### Work instructions
Print verbatim the opening line of the material and every subsequent line through the one containing "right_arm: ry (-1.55".

__________________________________________________

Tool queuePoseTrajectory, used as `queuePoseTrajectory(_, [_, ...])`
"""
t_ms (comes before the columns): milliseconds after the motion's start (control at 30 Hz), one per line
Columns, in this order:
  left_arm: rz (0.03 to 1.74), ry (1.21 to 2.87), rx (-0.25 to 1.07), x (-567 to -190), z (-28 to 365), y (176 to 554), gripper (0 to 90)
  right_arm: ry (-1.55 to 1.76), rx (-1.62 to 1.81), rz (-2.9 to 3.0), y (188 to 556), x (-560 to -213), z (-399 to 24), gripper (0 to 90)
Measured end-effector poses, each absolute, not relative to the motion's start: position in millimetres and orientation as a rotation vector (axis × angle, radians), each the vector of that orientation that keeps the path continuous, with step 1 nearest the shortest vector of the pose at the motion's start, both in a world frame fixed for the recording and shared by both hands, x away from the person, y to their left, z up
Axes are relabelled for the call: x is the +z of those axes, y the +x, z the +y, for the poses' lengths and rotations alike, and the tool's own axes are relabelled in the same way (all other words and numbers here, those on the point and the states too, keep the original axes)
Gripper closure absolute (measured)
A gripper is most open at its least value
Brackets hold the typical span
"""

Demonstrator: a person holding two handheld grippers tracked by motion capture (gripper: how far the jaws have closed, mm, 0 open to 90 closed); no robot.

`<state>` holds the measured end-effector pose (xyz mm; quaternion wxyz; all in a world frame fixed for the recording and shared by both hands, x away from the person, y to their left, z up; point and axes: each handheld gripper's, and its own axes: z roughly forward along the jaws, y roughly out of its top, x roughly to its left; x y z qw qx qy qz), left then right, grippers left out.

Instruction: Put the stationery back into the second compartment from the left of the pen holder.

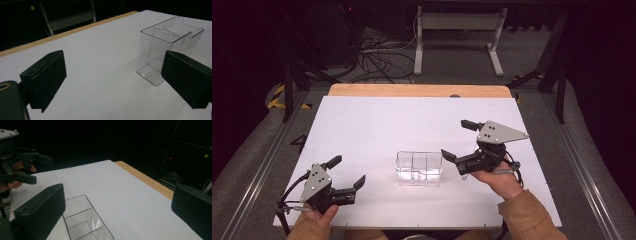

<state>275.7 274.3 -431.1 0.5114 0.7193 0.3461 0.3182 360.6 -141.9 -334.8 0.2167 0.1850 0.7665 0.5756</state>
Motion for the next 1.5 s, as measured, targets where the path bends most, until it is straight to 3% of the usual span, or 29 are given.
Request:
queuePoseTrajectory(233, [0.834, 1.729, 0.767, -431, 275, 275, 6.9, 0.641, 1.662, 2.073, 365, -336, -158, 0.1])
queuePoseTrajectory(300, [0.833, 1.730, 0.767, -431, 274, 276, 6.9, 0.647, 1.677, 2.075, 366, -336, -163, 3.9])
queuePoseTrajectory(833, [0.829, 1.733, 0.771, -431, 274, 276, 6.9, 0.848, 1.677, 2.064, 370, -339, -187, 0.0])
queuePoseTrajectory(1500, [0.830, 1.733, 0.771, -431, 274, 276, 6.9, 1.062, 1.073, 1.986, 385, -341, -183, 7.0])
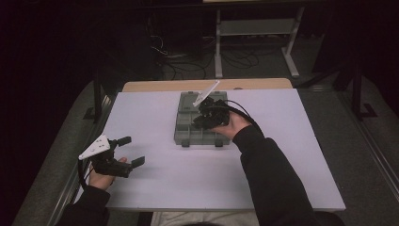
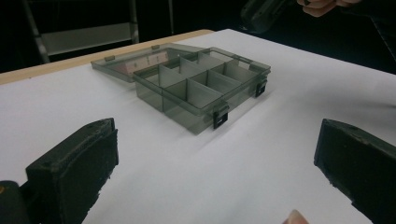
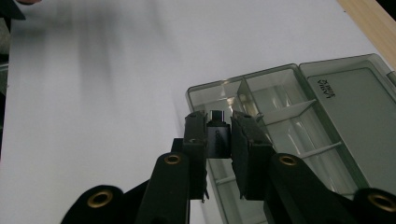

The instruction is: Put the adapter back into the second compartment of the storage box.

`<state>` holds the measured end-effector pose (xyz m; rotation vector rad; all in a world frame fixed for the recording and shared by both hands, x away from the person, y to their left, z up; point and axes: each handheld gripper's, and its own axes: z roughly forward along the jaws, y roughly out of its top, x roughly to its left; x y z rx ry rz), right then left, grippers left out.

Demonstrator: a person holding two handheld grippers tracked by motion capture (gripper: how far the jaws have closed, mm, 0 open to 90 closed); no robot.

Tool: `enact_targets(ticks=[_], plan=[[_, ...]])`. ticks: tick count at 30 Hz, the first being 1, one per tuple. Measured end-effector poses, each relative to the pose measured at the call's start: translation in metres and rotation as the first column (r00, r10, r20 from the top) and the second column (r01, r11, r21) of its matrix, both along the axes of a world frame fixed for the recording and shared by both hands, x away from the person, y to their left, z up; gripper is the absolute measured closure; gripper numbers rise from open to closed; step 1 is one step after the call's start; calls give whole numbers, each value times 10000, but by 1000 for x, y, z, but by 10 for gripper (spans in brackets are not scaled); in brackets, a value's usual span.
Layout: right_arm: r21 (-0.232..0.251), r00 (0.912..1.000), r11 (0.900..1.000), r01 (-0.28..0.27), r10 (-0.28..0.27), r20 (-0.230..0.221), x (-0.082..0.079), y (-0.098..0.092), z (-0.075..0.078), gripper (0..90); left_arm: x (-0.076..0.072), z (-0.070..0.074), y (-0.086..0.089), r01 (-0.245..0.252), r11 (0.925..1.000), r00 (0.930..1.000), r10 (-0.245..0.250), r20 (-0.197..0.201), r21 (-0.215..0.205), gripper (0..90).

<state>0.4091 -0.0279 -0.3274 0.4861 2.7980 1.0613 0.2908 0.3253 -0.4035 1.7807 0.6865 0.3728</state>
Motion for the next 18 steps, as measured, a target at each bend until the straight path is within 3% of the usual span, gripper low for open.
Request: enact_targets(ticks=[18], plan=[[-21,9972,9972,747,-747,-42,34,2,-10,749,-1,0,1,-1,10000,10000,1,1,-27,0]])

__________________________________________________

### Response area
Tool queuePoseTrajectory, used as `queuePoseTrajectory(_, [_, ...])`
"""
t_ms (comes before the columns): milliseconds after the motion's start (control at 30 Hz), one per line
Columns, in this order:
  left_arm: rz (0.03 to 1.74), ry (1.21 to 2.87), rx (-0.25 to 1.07), x (-567 to -190), z (-28 to 365), y (176 to 554), gripper (0 to 90)
  right_arm: ry (-1.55 to 1.76), rx (-1.62 to 1.81), rz (-2.9 to 3.0), y (188 to 556), x (-560 to -213), z (-399 to 24), gripper (0 to 90)

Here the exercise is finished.